The stage direction of this La Scala Boris is by Kasper Holten, former Director of Covent Garden, of which I remember an excellent and innovative La Traviata in Stockholm about fifteen years ago. In this Scala Boris, Holten takes a look at the history of Russia, combining emotional participation with a reflection on the value of memory and testimony.
In the first part, the scenic action is clearly in the sixteenth century, while in the second, the set is essentially only one and the costumes vary from the beginning of the twentieth century to the present day. You may or may not like that. Another questionable aspect is the presence on stage of the young tsarevich Dmitry, who should be only in Boris's tormented mind. The grand sets are by Es Devlin, the sumptuous costumes by Ida Marie Ellekilde, and there's effective lighting by Jonas Bøg and Luke Halls.
The cast includes Norbert Ernst (Vasily Suisky, first accomplice and then traitor of Boris), Alexey Markov (Shchelkalov), Alexander Kravetz (Misail), Stanislav Trofimov (Varlaam) and Maria Barakova (the owner of the tavern). They are not singers of wide notoriety in Italy, but they are very reliable interpreters in the Russian repertoire. The cast revolves around Ildar Abdrazakov, a bass with a strong personality and long experience, whom the La Scala audience remembers as the compelling protagonist of Verdi's Attila that inaugurated the 2018-19 season.

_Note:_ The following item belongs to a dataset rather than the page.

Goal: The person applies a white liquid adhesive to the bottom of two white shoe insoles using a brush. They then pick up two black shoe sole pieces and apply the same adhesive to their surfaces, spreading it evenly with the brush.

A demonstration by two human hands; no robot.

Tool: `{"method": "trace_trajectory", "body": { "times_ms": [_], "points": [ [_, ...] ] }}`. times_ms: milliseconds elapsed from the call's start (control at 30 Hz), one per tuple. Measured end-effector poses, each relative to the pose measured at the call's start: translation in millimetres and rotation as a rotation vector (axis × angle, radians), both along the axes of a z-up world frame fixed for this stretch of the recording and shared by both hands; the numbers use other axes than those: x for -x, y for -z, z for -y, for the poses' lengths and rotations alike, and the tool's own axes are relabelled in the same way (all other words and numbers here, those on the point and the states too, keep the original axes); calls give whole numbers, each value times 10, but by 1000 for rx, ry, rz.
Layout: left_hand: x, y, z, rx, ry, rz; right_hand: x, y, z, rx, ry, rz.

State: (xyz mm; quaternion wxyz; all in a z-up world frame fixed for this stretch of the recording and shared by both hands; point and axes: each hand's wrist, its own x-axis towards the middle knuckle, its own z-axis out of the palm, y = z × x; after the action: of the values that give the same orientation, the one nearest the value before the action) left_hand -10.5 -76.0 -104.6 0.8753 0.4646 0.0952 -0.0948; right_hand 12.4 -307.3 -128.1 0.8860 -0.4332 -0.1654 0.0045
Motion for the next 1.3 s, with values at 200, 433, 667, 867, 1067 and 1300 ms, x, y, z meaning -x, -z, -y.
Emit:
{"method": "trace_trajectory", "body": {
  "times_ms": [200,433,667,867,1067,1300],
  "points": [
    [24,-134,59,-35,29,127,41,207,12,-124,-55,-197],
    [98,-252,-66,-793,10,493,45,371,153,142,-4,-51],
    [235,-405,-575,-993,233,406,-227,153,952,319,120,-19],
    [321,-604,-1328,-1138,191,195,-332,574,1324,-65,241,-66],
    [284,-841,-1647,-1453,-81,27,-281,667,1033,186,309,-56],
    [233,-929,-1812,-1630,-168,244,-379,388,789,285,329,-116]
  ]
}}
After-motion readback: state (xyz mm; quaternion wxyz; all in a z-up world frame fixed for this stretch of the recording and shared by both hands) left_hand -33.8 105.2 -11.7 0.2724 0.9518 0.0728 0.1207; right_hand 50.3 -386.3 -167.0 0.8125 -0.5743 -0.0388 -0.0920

A frequent interpreter at New York Metropolitan Opera, at forty-eight he has the perfect age for Boris, in whose role he was appreciated recently in Monte Carlo. The ending, with the death of Boris sung in 'mezza voce', was simply magnificent. Two other interpreters, so far little known in Italy, are of great importance. The first is the Russian tenor Dmitry Golovnin (Grigory) and the second is the Estonian bass Ain Anger, who is entrusted with the beautiful, hieratic part of the narrator-chronicler Pimen. Dmitry Golovnin, in particular, has a center register, timbre and volume reminiscent of Nicolai Gedda.
The chorus of La Scala, prepared by Alberto Malazzi, was also one the protagonists. The preparation of long pieces in Russian took three months.
Riccardo Chailly's conducting emphasizes the 'modern' aspects of Musorgsky's orchestration, sometimes rough and sometimes strident, always with great care not to 'cover' the voices. Occasionally, I thought he was conducting Berg rather than Musorgsky.
It was a great success, with five minutes of applause after the first part and over a quarter of an hour at the fall of the curtain.